Remarks as Prepared for Delivery
Thank you for the introduction, Dean Morrison. I’d also like to thank ACUS for inviting me to speak, and Deputy Attorney General Rosen for his important remarks and leadership on this issue.
As Dean Morrison mentioned, I am the Assistant Attorney General of the Office of Legal Policy at DOJ. I am grateful to be here to discuss the Department of Justice’s position on nationwide injunctions.
Across administrations of both parties, the Department of Justice has taken the position that nationwide injunctions are improper. The Obama Administration argued forcefully against them, just as the Trump Administration does now. Nationwide injunctions are problematic because they reach beyond the case or controversy that is actually before the court. The Department has argued that nationwide injunctions—which go beyond what is necessary to provide complete relief to the parties in the case—violate Article III of the Constitution and exceed time-honored limitations on equitable remedies.
But I’d like to set that aside for a moment and talk about the practical implications of nationwide injunctions. Many proponents of nationwide injunctions make a fairly utilitarian argument: they are justified, say the proponents, because they provide a necessary check on the Executive and Legislative branches.
The point today is that if you care about balanced checks on the elected branches, you should oppose unlawful nationwide injunctions. There are several reasons for this.
First, nationwide injunctions threaten to undermine the judiciary’s role in our constitutional system by depriving its decisions of their public legitimacy. The Judicial Conference has noted that “[d]eference to the judgments and rulings of courts depends on public confidence in the integrity and independence of judges.” But nationwide injunctions threaten this public confidence. As we heard from the Deputy Attorney General, nearly one-third of the nationwide injunctions issued against this Administration have come from district courts in California. This forum-shopping could lead the public to conclude that these decisions are more political than legal. That should not be the case. As Alexander Hamilton wrote in Federalist No. 78, the “complete independence of the courts of justice is particularly essential in a limited Constitution.” Put another way, judges must be independent arbiters of the law, not political actors. But the prevalence of such extraordinary remedies issued after flagrant forum-shopping makes it difficult to sustain the public confidence on which the judicial power depends.
Second, nationwide injunctions are a check with little “balance.” Consider that the Constitution established only one court — the Supreme Court — and it does not require that we have lower federal courts at all. It took legislation to establish them. To quote Hamilton again, he asserted “that the judiciary is beyond comparison the weakest of the three departments of power; that it can never attack with success either of the other two [branches].” Certainly the Framers of the Constitution, the 1789 Judiciary Act, and other court-structuring legislation never envisioned a system of over 1,000 district judges each wielding a Supreme-Court-like, nationwide, unilateral power to displace their colleagues and cancel federal law and policy. And I put the question to you: is it an appropriate or constitutional “balance” of the branches to have each of over 1,000 district judges be a complete check on the President of the United States and the U.S. Congress, or is that instead the proper constitutional role of the Supreme Court?

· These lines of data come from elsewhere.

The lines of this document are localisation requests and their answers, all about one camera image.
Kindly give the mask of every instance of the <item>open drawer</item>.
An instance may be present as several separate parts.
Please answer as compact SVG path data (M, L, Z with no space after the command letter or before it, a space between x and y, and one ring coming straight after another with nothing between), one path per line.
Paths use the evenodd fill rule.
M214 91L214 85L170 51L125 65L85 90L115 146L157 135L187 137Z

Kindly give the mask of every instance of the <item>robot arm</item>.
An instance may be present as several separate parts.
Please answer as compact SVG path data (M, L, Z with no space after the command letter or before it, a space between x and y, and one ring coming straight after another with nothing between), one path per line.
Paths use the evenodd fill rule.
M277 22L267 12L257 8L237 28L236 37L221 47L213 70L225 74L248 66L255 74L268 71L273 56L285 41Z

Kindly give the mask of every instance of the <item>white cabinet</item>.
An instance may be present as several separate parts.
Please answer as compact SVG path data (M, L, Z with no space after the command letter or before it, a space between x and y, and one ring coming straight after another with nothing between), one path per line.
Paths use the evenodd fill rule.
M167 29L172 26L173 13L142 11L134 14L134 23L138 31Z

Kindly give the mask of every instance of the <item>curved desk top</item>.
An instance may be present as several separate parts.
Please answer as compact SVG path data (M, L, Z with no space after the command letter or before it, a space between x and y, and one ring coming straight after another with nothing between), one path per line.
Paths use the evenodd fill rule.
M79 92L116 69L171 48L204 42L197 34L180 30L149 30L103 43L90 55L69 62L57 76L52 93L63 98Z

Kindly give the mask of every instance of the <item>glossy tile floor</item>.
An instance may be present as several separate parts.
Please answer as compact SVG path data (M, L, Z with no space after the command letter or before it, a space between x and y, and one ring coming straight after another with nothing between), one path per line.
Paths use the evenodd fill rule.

Third, nationwide injunctions spark a frenzied litigation process that deprives courts of a full opportunity to explain their rulings. In our tradition, judicial orders are generally written so they may persuasively articulate the court’s reasons for its ruling. This statement of reasons engenders respect for the courts and their decisions, and it is part of what makes them such an effective check on the elected branches. But nationwide injunctions spark a rush to and through the courthouse, and to and through the appellate process. Often this occurs on a deficient or non-existent record, with expedited briefing and expedited decision-making. If the nation’s most pressing legal questions are now to be decided on a rushed or emergency basis, a predictable consequence will be a watering down of the courts’ ability to carefully deliberate and to persuasively articulate the reasons for their decisions. This threatens one of the core reasons that courts are an effective check in the first place.
Finally, appropriately tailored injunctions can already be an effective check on the elected branches. For one thing, targeted injunctions often adequately redress the plaintiff’s alleged injury—all that’s needed to resolve the case or controversy before the court. For another, they do not preclude uniformity of federal law. Nationwide or class-wide answers can arise through many different means: Supreme Court review, agreement among the lower courts, class certification, or even the government’s voluntary cessation where it considers uniform enforcement important—or piecemeal enforcement impracticable. Proponents of nationwide injunctions have been too concerned about immediacy and too quick to dismiss the effective, lawful remedies that are already available.
In sum, I hope that our discussion today can wrestle with these fundamental issues. Thank you again for having me.